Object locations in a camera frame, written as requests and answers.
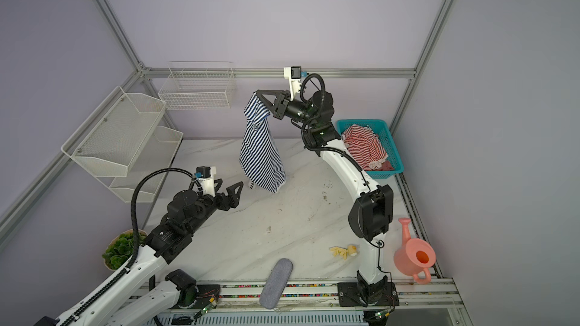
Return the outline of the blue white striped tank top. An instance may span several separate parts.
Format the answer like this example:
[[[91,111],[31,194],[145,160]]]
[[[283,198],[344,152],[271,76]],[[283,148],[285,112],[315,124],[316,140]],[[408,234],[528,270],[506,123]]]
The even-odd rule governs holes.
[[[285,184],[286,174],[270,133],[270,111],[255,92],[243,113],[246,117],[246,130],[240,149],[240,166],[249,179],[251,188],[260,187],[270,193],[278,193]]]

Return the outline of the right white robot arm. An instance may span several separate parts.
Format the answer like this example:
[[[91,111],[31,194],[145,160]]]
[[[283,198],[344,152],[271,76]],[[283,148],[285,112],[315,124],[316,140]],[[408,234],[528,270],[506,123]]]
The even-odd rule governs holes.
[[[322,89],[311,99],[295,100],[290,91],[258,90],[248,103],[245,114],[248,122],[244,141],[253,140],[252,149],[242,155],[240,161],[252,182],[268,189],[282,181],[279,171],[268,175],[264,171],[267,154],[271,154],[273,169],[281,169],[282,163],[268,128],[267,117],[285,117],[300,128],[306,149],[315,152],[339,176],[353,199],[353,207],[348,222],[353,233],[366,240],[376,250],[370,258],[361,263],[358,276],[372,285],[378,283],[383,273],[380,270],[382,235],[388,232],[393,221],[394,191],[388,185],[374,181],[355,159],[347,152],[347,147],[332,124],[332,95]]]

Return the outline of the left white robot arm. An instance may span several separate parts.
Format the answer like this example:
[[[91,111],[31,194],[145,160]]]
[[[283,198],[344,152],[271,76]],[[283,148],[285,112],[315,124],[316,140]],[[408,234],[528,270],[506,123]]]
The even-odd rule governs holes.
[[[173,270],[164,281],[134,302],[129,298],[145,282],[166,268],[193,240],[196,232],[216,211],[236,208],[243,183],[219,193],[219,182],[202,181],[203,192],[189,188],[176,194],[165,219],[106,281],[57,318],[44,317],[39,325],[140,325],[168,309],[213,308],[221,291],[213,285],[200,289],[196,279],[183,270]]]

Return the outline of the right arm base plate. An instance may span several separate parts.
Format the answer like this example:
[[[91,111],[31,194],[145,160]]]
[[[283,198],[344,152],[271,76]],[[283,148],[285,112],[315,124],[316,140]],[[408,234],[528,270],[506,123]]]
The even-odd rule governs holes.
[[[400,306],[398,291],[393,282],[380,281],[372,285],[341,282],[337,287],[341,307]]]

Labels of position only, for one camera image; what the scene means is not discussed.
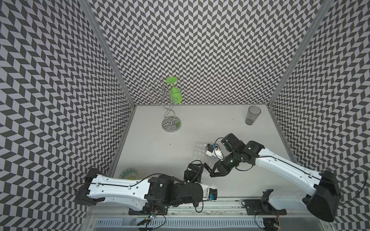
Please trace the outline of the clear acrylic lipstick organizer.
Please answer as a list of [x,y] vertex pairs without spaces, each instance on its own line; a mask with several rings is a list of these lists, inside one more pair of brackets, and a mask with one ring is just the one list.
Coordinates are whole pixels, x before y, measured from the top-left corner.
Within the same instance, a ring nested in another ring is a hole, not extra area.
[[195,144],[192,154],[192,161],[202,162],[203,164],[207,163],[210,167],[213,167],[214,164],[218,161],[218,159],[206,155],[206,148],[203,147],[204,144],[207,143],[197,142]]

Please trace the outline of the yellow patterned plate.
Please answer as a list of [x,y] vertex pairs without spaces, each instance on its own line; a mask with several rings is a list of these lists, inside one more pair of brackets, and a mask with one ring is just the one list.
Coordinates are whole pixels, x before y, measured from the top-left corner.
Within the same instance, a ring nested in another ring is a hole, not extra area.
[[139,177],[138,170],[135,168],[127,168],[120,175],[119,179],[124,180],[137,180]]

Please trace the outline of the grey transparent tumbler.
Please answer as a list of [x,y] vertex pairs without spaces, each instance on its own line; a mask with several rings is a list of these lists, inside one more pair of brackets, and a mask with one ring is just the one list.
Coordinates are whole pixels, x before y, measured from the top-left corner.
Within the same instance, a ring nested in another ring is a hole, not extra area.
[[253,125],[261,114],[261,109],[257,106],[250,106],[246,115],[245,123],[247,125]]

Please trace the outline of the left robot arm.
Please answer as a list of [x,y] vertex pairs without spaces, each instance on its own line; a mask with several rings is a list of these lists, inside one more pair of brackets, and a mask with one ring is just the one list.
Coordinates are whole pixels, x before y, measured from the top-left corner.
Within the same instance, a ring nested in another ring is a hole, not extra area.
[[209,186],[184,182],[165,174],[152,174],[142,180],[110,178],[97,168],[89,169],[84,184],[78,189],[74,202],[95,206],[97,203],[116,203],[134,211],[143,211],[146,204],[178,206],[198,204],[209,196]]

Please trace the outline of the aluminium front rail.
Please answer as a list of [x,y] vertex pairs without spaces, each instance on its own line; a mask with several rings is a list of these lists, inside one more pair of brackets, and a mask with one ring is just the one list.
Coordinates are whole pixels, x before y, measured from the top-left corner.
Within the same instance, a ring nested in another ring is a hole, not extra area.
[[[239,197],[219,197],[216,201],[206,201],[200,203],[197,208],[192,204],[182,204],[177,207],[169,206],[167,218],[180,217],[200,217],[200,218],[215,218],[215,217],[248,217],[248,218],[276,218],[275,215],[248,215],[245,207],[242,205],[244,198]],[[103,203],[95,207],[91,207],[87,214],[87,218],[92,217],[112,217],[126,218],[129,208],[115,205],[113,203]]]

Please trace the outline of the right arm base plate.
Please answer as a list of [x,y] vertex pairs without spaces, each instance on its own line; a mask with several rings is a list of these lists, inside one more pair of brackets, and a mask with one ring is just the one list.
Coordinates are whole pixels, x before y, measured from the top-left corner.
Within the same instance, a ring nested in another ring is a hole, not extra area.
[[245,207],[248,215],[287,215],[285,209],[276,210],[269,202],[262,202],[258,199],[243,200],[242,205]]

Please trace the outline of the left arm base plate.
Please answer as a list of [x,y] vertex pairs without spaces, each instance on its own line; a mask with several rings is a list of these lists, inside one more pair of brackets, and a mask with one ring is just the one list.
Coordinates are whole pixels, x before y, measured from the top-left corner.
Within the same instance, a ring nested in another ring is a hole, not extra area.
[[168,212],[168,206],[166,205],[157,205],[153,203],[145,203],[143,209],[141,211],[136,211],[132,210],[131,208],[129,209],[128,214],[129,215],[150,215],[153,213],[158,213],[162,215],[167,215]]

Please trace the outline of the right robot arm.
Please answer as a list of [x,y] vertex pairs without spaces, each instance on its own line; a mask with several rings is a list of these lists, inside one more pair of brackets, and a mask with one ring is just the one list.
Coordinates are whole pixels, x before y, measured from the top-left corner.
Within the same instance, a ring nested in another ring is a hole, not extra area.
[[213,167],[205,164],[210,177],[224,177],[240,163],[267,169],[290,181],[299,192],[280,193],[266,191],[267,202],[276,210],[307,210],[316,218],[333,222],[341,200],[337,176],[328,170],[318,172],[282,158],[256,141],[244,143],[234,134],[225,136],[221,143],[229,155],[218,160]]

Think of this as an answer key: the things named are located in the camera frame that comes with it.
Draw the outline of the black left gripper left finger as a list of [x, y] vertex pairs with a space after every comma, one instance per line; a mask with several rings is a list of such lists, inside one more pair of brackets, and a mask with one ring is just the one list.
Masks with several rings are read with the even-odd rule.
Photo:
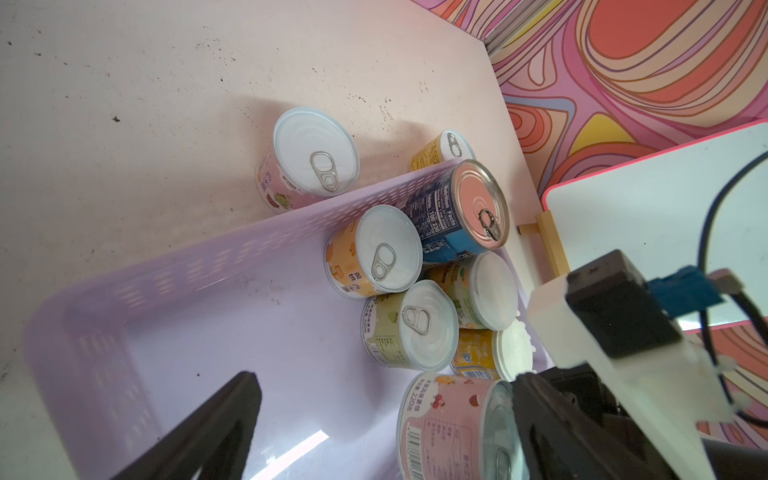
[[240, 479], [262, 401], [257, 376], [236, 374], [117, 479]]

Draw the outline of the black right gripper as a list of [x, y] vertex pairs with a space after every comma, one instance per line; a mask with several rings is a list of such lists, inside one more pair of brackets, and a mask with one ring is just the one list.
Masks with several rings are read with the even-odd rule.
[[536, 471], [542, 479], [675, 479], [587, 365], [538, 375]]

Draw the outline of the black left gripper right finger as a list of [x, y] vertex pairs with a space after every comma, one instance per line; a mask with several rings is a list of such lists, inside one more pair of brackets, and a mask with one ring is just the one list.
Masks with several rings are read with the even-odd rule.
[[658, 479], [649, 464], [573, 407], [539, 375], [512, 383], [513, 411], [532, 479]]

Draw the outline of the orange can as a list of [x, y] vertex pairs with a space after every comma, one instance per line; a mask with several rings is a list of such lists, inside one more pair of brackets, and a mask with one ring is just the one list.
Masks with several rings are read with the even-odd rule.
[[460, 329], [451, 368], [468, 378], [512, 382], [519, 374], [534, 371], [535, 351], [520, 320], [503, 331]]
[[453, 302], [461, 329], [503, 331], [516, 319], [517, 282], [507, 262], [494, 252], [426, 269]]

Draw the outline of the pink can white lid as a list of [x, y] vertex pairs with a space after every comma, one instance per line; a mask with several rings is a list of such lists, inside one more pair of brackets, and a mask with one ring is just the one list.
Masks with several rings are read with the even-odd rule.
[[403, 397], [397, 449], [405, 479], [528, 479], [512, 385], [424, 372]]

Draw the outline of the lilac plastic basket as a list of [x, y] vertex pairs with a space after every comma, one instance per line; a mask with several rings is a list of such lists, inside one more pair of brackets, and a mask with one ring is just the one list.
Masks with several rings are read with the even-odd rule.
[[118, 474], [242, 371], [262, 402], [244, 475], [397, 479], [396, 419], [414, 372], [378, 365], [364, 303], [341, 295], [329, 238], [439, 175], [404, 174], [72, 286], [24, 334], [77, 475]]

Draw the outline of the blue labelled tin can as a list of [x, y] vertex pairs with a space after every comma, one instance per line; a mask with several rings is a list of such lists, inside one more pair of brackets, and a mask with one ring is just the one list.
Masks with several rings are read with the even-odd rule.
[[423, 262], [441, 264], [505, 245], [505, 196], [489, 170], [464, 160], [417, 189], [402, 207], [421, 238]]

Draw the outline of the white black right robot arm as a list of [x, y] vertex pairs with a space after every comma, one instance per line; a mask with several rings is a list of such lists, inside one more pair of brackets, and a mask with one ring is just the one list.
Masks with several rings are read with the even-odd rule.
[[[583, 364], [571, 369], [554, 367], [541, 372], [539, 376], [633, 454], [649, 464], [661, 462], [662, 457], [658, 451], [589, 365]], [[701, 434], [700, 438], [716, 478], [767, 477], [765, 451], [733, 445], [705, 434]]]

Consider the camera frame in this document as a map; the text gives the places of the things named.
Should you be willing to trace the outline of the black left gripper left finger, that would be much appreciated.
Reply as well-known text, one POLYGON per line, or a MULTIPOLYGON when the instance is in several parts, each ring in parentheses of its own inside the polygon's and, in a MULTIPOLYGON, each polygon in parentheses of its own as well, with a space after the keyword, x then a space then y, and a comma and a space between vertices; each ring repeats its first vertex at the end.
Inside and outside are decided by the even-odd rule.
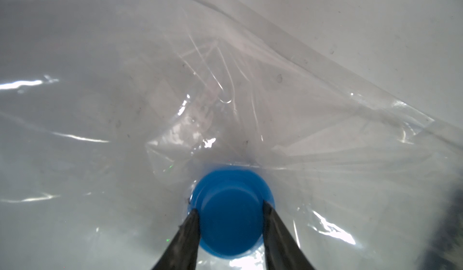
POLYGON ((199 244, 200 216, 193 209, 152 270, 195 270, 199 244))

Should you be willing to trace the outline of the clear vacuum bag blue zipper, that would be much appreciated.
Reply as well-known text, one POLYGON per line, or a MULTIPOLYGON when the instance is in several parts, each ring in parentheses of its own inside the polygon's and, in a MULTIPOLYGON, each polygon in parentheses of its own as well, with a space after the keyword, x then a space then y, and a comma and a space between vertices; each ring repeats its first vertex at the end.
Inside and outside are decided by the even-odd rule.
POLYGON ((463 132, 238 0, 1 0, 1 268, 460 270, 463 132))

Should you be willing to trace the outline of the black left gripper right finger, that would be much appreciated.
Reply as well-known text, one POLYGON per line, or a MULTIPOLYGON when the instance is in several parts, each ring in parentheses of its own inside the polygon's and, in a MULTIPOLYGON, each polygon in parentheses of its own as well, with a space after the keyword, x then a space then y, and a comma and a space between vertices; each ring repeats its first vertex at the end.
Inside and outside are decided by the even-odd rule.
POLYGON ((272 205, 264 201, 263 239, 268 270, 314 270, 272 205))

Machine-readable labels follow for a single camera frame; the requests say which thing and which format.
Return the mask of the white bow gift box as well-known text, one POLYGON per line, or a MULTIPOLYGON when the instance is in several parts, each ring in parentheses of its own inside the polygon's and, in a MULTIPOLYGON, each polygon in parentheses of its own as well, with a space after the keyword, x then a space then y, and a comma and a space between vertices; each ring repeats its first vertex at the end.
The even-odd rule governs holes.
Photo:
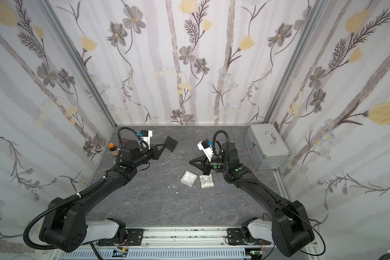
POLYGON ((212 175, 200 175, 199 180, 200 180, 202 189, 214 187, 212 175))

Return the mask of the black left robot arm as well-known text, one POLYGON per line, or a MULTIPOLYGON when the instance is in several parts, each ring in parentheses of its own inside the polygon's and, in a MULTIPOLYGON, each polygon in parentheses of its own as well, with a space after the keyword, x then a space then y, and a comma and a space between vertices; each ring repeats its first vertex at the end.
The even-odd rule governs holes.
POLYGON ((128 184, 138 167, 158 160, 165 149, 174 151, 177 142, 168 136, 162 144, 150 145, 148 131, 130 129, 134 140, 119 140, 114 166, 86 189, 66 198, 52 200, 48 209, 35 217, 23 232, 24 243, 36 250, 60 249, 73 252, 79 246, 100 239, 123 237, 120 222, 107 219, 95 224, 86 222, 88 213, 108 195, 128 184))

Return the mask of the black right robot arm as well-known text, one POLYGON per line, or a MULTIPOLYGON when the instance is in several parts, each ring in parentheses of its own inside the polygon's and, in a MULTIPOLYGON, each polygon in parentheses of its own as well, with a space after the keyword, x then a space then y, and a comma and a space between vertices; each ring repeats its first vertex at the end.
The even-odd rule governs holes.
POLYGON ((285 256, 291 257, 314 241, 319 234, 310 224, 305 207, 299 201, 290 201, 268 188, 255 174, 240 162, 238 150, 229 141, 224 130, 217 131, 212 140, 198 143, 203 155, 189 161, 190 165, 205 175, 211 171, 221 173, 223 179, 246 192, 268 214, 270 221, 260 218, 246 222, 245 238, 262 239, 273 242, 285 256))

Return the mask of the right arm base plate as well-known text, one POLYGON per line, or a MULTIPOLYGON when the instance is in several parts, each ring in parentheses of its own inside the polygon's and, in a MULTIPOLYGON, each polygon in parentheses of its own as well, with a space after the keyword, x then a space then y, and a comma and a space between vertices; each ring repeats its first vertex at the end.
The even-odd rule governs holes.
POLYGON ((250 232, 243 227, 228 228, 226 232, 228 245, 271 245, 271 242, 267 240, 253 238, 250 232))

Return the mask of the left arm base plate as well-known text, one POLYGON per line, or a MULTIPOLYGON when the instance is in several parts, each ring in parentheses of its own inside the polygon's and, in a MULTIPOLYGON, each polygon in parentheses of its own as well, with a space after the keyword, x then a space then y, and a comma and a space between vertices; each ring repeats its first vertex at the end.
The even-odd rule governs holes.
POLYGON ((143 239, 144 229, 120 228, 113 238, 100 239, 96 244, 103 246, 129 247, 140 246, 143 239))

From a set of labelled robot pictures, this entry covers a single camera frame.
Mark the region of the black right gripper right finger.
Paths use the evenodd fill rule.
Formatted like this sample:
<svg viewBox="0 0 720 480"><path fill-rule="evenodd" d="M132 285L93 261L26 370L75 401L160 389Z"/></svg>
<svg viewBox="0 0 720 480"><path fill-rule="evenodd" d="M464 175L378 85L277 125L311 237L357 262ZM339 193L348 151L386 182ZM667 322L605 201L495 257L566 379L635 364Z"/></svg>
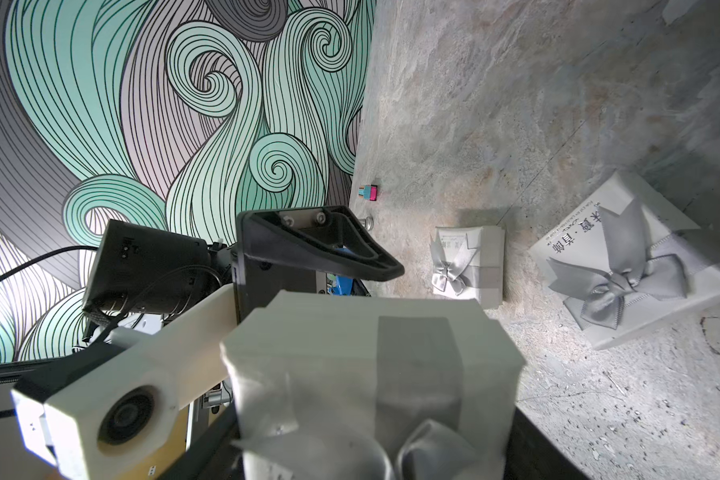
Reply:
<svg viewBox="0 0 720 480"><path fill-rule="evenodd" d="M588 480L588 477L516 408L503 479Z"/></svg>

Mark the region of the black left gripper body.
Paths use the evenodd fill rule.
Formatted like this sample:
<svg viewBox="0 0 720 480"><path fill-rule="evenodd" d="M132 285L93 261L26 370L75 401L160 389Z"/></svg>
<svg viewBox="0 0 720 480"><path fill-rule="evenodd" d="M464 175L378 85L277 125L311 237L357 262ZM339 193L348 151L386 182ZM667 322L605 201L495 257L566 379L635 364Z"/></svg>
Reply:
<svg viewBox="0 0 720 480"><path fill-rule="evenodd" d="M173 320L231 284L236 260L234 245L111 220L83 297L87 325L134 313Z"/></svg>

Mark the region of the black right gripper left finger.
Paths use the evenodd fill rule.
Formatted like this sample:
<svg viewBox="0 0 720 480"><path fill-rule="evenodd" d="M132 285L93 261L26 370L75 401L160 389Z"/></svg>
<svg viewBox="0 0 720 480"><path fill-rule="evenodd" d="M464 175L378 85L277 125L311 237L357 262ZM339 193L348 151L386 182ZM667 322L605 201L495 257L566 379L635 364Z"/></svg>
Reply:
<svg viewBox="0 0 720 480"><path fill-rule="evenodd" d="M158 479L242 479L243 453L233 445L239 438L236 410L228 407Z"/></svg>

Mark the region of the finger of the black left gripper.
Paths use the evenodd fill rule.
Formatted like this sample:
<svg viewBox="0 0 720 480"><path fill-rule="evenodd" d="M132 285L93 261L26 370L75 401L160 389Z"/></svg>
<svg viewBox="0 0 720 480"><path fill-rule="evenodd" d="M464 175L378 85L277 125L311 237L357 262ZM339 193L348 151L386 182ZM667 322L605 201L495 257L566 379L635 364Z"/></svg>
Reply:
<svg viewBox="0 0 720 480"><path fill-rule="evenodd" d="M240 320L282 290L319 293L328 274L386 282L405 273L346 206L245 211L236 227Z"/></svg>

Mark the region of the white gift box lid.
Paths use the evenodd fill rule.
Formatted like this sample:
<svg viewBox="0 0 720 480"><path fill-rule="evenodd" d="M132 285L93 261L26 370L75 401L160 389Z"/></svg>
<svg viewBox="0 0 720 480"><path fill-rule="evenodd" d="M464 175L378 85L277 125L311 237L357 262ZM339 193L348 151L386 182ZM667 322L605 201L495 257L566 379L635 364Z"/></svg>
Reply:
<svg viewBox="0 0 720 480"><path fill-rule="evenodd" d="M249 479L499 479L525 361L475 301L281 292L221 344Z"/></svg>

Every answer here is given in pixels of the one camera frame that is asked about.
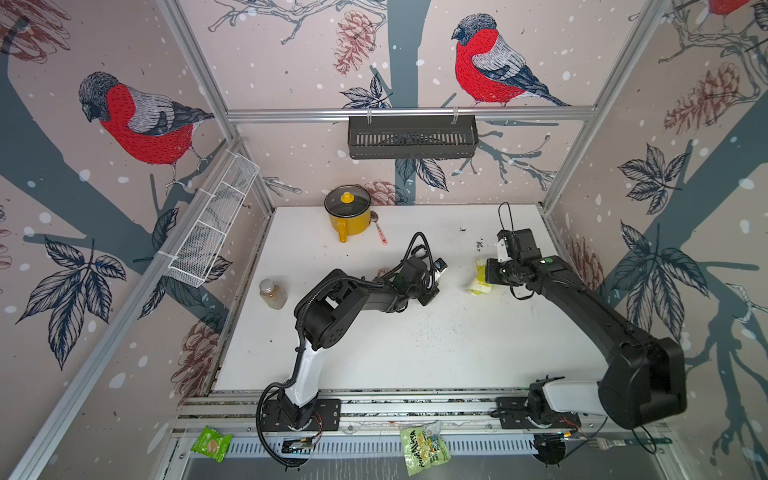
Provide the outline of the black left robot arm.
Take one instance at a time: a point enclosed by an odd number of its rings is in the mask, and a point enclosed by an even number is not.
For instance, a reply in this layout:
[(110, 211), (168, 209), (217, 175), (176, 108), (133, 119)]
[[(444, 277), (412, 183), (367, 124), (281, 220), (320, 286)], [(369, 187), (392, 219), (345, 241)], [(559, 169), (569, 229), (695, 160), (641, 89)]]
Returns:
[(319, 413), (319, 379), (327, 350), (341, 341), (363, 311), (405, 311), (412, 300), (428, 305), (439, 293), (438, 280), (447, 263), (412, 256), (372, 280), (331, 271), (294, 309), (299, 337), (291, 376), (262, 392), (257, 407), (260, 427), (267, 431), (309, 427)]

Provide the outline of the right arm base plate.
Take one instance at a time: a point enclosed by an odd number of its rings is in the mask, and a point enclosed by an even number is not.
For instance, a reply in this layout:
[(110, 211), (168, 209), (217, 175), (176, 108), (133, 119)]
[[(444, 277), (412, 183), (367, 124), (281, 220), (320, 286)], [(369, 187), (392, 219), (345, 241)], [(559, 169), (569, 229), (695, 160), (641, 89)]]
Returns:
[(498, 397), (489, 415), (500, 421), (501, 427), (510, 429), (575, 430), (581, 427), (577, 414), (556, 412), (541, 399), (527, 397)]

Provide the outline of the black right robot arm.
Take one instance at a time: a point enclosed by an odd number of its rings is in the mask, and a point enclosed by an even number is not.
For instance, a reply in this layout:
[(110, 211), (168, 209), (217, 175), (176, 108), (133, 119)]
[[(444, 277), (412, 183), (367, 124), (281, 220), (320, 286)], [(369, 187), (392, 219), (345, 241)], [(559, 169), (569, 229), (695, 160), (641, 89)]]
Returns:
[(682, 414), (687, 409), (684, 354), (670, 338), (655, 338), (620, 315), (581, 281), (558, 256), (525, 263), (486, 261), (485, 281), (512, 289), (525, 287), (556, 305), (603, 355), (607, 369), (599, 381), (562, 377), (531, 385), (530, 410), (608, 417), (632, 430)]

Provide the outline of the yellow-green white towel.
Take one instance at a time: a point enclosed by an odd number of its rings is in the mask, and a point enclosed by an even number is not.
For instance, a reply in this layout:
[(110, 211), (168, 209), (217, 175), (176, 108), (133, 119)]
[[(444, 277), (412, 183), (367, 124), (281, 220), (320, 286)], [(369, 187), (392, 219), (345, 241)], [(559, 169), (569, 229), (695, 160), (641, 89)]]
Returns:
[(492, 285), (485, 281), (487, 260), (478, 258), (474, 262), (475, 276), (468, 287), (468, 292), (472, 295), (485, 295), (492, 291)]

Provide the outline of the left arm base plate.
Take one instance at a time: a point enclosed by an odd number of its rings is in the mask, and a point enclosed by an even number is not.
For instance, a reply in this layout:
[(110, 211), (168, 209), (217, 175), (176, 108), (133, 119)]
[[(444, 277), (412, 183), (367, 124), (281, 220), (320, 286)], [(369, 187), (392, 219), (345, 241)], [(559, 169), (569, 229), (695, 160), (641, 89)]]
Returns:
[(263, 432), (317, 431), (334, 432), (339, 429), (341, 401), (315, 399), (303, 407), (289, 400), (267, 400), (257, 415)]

● Assignment:
Take the lines above from the one containing "Draw the outline of the lilac" down to the one containing "Draw the outline of the blue", and transcribe them exactly, both ends included.

● Task answer:
Draw the outline of the lilac plastic basket as a list of [x, y] vertex pairs with a space after every comma, one instance per line; a mask with several rings is a list of such lists, inside one more pair of brackets, and a mask with one ring is just the one list.
Masks with several rings are read with the even-odd rule.
[[118, 474], [242, 371], [262, 402], [244, 475], [397, 479], [396, 419], [414, 372], [378, 365], [364, 303], [341, 295], [329, 238], [439, 175], [404, 174], [72, 286], [24, 334], [77, 475]]

Draw the outline of the blue labelled tin can as a list of [x, y] vertex pairs with a space after every comma, one instance per line; a mask with several rings is a list of such lists, inside one more pair of brackets, and a mask with one ring is just the one list.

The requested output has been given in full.